Could you state how many lines of the material hold "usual"? Include nothing beyond the number.
·····
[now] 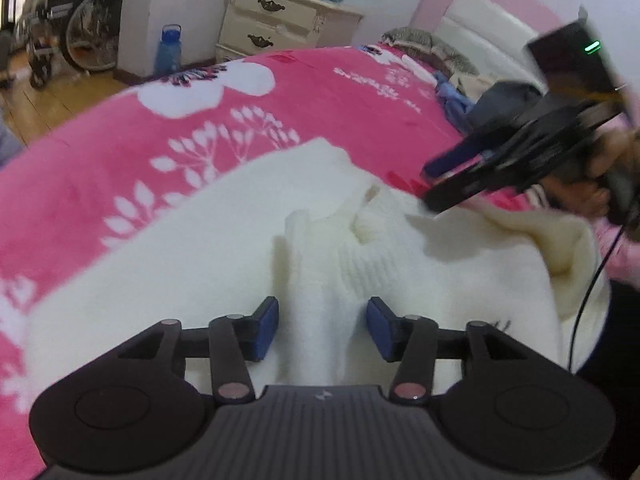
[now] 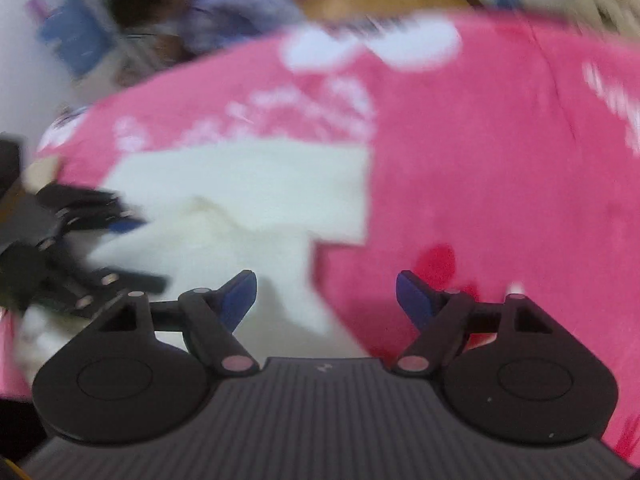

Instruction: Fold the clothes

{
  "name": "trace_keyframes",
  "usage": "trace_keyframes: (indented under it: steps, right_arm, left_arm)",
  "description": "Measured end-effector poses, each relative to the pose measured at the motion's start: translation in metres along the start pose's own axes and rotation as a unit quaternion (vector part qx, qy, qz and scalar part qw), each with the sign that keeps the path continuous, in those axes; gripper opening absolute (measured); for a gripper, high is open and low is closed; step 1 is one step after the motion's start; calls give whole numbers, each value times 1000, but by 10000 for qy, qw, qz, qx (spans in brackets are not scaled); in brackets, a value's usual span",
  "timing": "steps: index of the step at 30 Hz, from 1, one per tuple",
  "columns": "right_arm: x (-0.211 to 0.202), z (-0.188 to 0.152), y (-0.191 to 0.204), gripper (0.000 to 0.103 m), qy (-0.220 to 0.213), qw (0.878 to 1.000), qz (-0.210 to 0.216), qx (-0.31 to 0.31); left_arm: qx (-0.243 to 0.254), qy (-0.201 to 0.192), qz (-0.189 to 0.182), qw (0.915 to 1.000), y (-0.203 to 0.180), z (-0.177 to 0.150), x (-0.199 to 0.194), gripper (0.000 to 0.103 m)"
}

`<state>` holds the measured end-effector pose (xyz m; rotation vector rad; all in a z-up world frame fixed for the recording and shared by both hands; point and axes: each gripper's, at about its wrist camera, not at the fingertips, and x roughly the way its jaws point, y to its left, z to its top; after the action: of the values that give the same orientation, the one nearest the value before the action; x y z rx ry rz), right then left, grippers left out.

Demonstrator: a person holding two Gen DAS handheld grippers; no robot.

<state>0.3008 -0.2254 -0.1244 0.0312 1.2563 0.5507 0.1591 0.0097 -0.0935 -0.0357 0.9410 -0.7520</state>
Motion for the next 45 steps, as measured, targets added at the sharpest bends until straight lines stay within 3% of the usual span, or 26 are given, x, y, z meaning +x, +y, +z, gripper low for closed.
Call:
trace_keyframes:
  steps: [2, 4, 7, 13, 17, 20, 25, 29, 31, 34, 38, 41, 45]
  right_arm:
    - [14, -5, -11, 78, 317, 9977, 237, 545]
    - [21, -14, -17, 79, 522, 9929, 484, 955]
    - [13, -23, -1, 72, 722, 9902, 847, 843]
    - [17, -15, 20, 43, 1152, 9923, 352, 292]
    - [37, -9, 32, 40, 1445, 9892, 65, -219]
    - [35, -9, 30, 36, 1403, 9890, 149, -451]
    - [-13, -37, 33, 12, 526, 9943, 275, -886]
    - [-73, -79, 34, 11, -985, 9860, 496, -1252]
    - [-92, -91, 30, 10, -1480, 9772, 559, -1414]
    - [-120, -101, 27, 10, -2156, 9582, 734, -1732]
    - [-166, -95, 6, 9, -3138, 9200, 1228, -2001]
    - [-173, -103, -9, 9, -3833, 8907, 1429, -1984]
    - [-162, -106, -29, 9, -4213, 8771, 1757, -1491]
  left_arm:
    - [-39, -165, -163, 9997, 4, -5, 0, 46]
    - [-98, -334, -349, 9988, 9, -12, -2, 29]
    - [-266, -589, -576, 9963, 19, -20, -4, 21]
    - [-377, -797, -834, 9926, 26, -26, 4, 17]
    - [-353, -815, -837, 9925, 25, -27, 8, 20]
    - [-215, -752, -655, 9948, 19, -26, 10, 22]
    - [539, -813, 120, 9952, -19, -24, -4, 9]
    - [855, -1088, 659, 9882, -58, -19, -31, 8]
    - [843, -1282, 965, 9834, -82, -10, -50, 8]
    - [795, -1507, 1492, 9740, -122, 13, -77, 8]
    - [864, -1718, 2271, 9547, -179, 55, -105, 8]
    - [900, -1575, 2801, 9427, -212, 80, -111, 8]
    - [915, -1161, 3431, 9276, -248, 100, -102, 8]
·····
__Answer to this exercise__
2